**Required action**
Give an exact copy of the data that follows, but none of its pictures.

**Recorded information**
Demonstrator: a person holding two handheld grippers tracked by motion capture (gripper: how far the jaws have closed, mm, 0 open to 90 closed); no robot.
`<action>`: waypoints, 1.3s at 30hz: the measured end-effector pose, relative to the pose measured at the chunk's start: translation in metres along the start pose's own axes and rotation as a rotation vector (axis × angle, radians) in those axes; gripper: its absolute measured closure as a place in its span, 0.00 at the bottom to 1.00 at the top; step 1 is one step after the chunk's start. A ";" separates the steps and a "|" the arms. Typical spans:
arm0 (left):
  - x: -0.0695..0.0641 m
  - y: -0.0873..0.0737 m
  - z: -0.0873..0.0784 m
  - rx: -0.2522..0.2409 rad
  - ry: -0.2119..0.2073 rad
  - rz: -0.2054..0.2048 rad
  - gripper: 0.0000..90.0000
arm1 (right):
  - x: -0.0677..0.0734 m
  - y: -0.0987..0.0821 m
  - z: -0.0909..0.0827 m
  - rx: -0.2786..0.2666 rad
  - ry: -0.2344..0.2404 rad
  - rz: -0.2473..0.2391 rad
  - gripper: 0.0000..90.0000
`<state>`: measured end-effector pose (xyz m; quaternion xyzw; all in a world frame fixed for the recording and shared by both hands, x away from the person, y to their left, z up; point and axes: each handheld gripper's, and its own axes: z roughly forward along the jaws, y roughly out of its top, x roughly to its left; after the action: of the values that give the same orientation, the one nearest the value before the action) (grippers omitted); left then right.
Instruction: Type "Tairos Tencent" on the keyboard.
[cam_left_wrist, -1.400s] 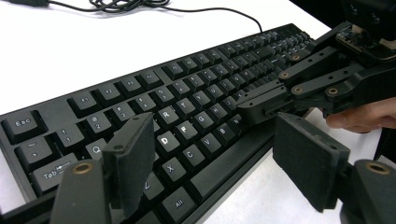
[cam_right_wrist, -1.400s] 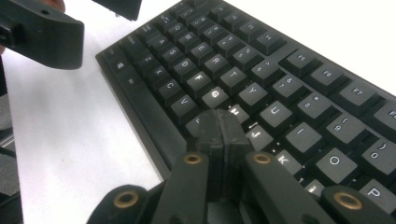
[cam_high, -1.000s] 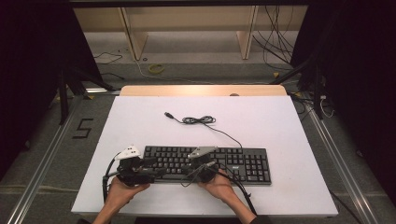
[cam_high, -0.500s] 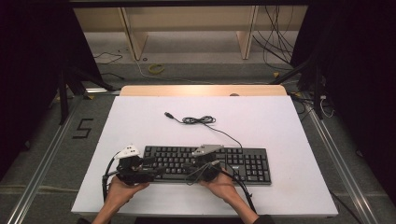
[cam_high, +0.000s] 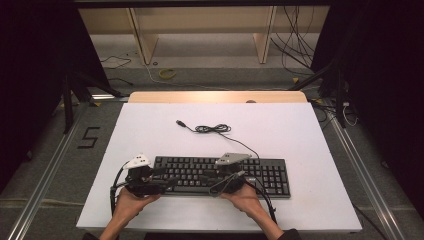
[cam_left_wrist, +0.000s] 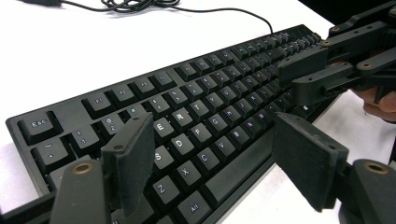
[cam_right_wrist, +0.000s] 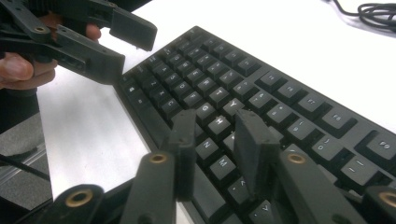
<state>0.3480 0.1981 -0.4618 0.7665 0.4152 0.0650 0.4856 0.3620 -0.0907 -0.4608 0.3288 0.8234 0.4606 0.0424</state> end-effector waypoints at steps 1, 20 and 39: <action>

**Expected output**
Demonstrator: a person holding two handheld grippers tracked by motion capture (gripper: how far the jaws have closed, mm, 0 open to 90 closed); no robot.
`<action>`: waypoints, 1.3s at 30hz: the measured end-effector pose, relative to the pose measured at the chunk's start: translation in metres along the start pose's own axes and rotation as a rotation vector (axis × angle, radians) in those axes; gripper: its absolute measured closure as a place in its span, 0.00 at the bottom to 1.00 at the top; step 1 is one step after the chunk's start. A ";" separates the steps and a "|" the arms. Typical spans:
arm0 (left):
  - x: -0.0695..0.0641 m
  - y: -0.0873..0.0737 m
  - z: -0.0873..0.0784 m
  - rx: -0.2522..0.2409 rad
  - ry: -0.2119..0.2073 rad
  - rz: -0.2054..0.2048 rad
  - gripper: 0.0000..90.0000
arm1 (right):
  - x: -0.0677..0.0734 m
  - y: -0.0987..0.0821 m
  - z: -0.0909..0.0827 m
  - rx: -0.2786..0.2666 rad
  - ry: -0.2344..0.2404 rad
  - rz: -0.2473..0.2391 rad
  - gripper: 0.0000..90.0000
`<state>`: measured end-effector pose (xyz m; quaternion xyzw; all in a world frame fixed for the recording and shared by both hands, x away from the person, y to their left, z up; point and axes: each handheld gripper's, and its own axes: z roughly forward along the jaws, y roughly out of its top, x roughly to its left; after the action: of the values that give the same orientation, the one nearest the value before the action) (grippers omitted); left then right.
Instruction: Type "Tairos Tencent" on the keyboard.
[cam_left_wrist, -1.400s] 
[cam_right_wrist, -1.400s] 
[cam_high, -1.000s] 
[cam_high, -0.500s] 
[cam_high, +0.000s] 
[cam_left_wrist, +0.000s] 
[cam_right_wrist, +0.000s] 
<state>0.3480 0.1981 -0.4618 0.7665 0.4152 0.0650 0.4856 0.3620 -0.0907 -0.4608 0.3288 0.8234 0.4606 0.0424</state> end-effector waypoints at steps 1, 20 and 39: <action>

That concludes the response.